EL MISTERIO DE LA CRUZ
Por: Javier Del Río Alba Arzobispo de Arequipa

En el evangelio de este domingo, san Mateo nos transmite el episodio en el que Jesús anuncia por primera vez que lo matarían en Jerusalén (Mt 16,21). Nos relata también que Pedro le increpó: «¡Lejos de ti tal cosa, Señor, eso no puede pasarte!» y Jesús lo reprendió diciéndole, entre otras cosas: «tú piensas como los hombres, no como Dios» (vv. 22-23). En efecto, al igual que los demás apóstoles y discípulos, Pedro esperaba un mesías vencedor, que sometiera por la fuerza a sus enemigos y se encumbrara en el poder. Un mesías, en fin, que los liberara del yugo del Imperio Romano, que tenía sometido a Israel, y les solucionara otros problemas derivados de la vida en este mundo.
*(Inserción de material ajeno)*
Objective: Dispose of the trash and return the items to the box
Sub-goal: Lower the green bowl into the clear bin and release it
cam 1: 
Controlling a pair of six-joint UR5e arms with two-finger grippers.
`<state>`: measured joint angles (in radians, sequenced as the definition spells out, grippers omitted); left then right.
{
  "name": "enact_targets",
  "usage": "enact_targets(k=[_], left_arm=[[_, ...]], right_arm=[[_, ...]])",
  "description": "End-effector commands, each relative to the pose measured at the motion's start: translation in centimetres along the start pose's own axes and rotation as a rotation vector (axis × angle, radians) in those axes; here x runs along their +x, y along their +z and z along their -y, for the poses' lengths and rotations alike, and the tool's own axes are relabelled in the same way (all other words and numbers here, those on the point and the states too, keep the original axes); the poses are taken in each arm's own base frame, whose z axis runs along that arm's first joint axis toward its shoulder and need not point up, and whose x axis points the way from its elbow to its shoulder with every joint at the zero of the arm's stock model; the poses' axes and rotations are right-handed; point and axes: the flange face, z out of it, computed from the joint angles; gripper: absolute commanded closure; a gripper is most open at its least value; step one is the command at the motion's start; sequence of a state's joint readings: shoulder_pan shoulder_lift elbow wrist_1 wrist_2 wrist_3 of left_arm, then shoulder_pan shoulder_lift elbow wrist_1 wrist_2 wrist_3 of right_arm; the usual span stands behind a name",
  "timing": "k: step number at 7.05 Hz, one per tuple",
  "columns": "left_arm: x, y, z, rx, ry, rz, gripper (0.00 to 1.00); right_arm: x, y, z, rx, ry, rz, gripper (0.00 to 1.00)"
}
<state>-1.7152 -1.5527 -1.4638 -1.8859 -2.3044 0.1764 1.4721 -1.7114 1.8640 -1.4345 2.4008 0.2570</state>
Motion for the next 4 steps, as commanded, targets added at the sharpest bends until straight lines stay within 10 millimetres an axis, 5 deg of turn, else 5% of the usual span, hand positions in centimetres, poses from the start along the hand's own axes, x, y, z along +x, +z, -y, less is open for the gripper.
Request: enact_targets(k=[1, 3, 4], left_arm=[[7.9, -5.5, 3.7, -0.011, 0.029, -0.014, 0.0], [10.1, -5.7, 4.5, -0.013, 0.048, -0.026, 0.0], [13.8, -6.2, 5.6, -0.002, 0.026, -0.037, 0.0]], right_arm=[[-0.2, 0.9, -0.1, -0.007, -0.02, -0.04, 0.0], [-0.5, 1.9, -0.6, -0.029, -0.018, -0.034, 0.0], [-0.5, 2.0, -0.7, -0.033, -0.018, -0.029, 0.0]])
Dios, en cambio, tenía un diseño más grande: liberar a los hombres del poder del pecado y de la muerte y hacernos partícipes de su vida inmortal. Y Jesús sabía que, para eso, él mismo debía dar su vida por nosotros y que la causa de su muerte en la cruz no era un designio cruel de Dios Padre sino «la gravedad de la enfermedad de la que debía curarnos: una enfermedad tan grave y mortal que exigía toda su sangre» (Benedicto XVI, Angelus, 31.VIII.2008).

El misterio de la cruz sólo se puede comprender desde la consciencia de la gravedad del pecado y de la grandeza del amor de Dios. Lamentablemente, así como Pedro y los apóstoles no lo comprendieron en ese momento, muchísimas personas tampoco lo comprenden hoy. Unos buscan a Dios o acuden a la Virgen María o a los santos sólo para que les quiten el sufrimiento. Otros viven huyendo de todo lo que les pueda hacer sufrir, y si para eso hay que asesinar a un niño por nacer, abandonar a los hijos, explotar a sus semejantes sin pagarles el salario justo o robar a los pobres malversando los dineros del Estado con la corrupción, pues lo hacen…y a la larga terminan sufriendo más porque el pecado engendra la muerte en ellos. Buscar la felicidad donde no está es pensar como los hombres y no como Dios. Y eso nos puede pasar incluso a quienes nos consideramos cristianos. Es como un virus espiritual al que el Papa Francisco llama, con toda razón, «mundanidad» y sobre la cual nos alerta constantemente desde el inicio de su pontificado: «Es triste – decía ya en el 2014 – encontrar cristianos que ya no son la sal de la tierra…su sal perdió el sabor porque se entregaron al espíritu del mundo, es decir se convirtieron en mundanos» (Angelus, 31.VIII.2014).

El episodio del evangelio que estamos comentando termina con las palabras de Jesús a los que le seguían: «Si alguno quiere venir en pos de mí, que se niegue a sí mismo, tome su cruz y me siga. Porque quien quiera salvar su vida, la perderá; pero el que la pierda por mí, la encontrará» (Mt 16,24-25). Con estas palabras, Jesús nos enseña el camino de la verdadera felicidad: es haciendo la voluntad de Dios y entregando nuestra vida a los demás por amor, aunque eso nos pueda causar ciertos sufrimientos, que encontramos la verdadera vida, la vida eterna que ya comienza en este mundo y no acaba nunca. Hacerlo supera las fuerzas humanas, pero no la omnipotencia de Dios cuya vida divina podemos recibir a través de la oración, la escucha de su Palabra y la participación en los sacramentos.